The toxicity of the treatment was interesting because the side effects recorded were different than those seen in prior Ipi studies, most likely because of unanticipated interactions between the two drugs, Ipi and DTIC. The incidence of diarrhea and colitis was lower than has been typically seen with Ipi treatment. Although the numbers are always fairly low, it also seemed to me that the number of cases of endocrinopathy, involving the thyroid gland or brain among other sites, was also less than expected. Conversely, a significant number of patients had non-infectious hepatitis or inflammation of the liver evidenced by abnormal liver blood tests. This was important because it was the most important cause of dose reduction or treatment cessation, meaning it could have limited the number of Ipi doses.

So the combination may have blocked some of the GI and other typical Ipi side effects from occurring. It also caused liver toxicity not really seen before, which may have reduced patients’ ability to receive Ipi (which could also have minimized the GI and endocrine toxicity on a simple dose-related basis).

Another interesting point is that only about 20% of the patients received any maintenance therapy (96 of 502). Is the benefit from Ipi derived from induction therapy only? Would maintenance Ipi therapy, even in the face of documented disease progression, extend OS even more? Unfortunately these questions cannot be answered in the current study but may become evident in future study results.

I have a couple thoughts about these results. First, I was interested to see how the combo arm did, because if there was spectacular improvement, then perhaps Ipi plus DTIC rather than Ipi alone would become standard therapy. However, the fairly modest 2 month improvement in median overall survival coupled with the overall detrimental side effect profile leads me to agree with Dr. Margolin’s summary commentary that the combination should not be used,

Second, I found the improvement in median overall survival, while statistically significant and real, to be a little disappointing. The second line trial showed a median overall survival of about 10 months, and the frontline trial now has been printed at 11.2 months. Only a five week difference? I realize that this is only a median and hence an average expectation. However, this very slight difference between front and second line therapy could have significant implications for treatment choice for melanoma patients. The benefit of Ipi is the “tail” of the curve, extending out in time. The data suggest to me that this benefit can still be achieved in the second line setting, with perhaps only minimal loss of potential efficacy. I will expand on this in another article specifically looking at treatment choices for metastatic melanoma going forward.

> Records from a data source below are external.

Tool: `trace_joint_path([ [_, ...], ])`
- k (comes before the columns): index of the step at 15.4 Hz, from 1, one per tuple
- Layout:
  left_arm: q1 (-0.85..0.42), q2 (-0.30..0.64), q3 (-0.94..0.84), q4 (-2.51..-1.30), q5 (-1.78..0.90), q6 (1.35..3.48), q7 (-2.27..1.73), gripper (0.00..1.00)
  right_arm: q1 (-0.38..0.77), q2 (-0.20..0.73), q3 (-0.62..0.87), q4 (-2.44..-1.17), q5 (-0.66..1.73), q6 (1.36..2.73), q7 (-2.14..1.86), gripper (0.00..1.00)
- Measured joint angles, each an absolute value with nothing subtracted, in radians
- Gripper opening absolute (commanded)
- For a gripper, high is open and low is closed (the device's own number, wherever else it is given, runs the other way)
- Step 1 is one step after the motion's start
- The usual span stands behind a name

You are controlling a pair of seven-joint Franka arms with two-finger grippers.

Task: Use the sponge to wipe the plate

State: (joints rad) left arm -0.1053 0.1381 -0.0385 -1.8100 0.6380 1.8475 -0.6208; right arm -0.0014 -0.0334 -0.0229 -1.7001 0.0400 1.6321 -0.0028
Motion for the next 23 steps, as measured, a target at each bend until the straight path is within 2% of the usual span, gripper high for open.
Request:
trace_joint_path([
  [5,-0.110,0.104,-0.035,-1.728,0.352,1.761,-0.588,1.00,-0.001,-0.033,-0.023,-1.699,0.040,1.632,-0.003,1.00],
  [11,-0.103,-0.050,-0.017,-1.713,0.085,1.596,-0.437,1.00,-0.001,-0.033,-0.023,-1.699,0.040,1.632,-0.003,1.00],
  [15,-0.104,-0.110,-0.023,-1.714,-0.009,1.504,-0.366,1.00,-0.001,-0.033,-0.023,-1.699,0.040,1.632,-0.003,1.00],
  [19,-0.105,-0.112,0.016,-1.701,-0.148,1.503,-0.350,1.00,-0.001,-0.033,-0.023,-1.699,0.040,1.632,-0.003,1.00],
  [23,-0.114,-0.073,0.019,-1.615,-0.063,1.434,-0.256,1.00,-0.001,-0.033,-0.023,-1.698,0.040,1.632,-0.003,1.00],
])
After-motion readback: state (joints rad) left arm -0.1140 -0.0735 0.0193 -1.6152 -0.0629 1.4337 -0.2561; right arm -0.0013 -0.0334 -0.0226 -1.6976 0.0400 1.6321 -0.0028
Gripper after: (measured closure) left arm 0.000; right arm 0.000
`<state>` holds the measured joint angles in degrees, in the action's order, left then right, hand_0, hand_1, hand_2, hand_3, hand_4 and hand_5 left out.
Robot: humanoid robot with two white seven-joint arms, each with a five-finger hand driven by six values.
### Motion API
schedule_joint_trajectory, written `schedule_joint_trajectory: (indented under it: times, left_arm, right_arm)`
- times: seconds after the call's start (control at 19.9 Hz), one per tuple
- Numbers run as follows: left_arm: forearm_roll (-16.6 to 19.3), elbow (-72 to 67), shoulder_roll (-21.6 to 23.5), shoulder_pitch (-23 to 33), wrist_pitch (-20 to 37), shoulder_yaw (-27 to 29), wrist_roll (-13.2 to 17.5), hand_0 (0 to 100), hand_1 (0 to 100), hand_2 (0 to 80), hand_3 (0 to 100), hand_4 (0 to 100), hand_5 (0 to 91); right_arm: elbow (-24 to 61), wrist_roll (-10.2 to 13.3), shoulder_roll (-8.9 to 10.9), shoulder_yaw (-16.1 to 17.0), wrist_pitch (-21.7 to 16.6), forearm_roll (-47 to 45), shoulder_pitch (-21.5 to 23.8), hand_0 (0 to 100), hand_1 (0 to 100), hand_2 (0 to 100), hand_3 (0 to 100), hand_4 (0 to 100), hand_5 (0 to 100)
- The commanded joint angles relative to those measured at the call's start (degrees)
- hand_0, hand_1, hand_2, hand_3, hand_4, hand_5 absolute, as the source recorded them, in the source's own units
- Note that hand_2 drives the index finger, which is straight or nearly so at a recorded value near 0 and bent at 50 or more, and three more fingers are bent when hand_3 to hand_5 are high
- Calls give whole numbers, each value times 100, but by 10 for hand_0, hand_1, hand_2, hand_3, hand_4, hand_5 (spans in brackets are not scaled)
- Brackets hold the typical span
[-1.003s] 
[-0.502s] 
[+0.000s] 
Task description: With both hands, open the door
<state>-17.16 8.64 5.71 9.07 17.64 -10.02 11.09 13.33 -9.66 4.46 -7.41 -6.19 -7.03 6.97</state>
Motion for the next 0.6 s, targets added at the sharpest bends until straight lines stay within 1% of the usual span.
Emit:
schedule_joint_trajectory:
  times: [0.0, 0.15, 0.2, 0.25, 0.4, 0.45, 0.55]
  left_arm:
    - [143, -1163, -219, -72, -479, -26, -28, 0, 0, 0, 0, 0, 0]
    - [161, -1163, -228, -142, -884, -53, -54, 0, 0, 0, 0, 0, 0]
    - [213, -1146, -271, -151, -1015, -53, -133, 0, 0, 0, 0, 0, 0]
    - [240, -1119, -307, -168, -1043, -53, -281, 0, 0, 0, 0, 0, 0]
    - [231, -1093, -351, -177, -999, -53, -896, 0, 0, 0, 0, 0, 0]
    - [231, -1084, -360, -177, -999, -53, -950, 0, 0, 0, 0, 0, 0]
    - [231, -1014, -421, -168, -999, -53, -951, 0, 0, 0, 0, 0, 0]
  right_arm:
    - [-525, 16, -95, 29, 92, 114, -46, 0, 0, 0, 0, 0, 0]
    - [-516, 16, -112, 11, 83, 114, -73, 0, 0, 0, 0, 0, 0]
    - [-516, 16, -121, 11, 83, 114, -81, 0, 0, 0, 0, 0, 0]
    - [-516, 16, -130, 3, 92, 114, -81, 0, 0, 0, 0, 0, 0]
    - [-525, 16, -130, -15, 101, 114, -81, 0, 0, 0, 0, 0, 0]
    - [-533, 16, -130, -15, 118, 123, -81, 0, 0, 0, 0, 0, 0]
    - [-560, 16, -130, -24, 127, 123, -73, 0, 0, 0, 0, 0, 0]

In summary, Ipi has now extended survival in both the front line and second line settings in metastatic melanoma. The FDA approved Ipi for treatment of Stage IV melanoma in March 2011. With the nearly concurrent approval of Vemuranib, patients with melanoma now have two new options for therapy, both of which improve survival. Exciting times indeed!

In a future article, I will put the two approvals into context and discuss the evolving treatment paradigm for metastatic melanoma.